This difference between the Sheffield and London data sets can be explained from a population genetics viewpoint by a pathogen effective population size (Ne) roughly three times higher in London relative to Sheffield (50). Using a metapopulation analogy, the effective population size of a pathogen can be shown to be proportional to the number of infected individuals and inversely proportional to the transmission rate (5153). A recent study estimated that gonorrhea spreads two to three times faster in MSM than heterosexual networks (54), which is consistent with a lower proportion of asymptomatic cases in men compared to women and symptoms that are more likely to result in rapid care seeking (5, 42).
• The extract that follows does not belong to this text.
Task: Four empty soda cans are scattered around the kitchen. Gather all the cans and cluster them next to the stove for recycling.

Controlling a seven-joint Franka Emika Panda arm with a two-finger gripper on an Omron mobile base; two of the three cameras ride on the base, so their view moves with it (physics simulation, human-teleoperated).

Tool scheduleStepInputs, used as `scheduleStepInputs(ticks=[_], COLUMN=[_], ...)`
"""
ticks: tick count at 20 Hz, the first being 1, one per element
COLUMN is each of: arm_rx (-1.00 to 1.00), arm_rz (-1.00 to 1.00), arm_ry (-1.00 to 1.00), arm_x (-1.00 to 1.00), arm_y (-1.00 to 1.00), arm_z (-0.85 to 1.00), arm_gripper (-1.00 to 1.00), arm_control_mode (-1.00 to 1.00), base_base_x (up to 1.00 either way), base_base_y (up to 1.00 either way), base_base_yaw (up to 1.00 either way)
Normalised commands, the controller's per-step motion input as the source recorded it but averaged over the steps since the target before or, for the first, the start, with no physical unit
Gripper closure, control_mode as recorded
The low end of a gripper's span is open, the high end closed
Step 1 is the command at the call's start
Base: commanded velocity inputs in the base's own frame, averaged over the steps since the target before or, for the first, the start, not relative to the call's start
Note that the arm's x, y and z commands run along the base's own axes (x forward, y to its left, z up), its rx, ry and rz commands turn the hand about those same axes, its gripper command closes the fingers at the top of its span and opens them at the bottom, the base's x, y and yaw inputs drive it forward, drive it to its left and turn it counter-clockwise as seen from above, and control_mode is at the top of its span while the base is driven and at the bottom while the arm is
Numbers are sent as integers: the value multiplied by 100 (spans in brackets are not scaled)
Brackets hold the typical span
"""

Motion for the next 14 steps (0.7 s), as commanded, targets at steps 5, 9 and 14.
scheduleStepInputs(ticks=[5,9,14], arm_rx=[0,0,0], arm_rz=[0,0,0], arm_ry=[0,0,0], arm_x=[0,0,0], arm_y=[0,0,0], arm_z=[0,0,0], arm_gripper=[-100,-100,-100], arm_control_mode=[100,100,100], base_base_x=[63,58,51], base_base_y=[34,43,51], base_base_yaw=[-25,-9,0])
This difference should contribute to a lower Ne, suggesting that the number of infected individuals in London at a given time may have been six to nine times higher than in Sheffield for the two specific lineages of gonorrhea studied here, namely, NG-MAST ST12 in Sheffield and ST225 in London. This estimation is in broad agreement with the similar number of reported cases in Sheffield and London, despite the sampling interval being about ten times longer in the former.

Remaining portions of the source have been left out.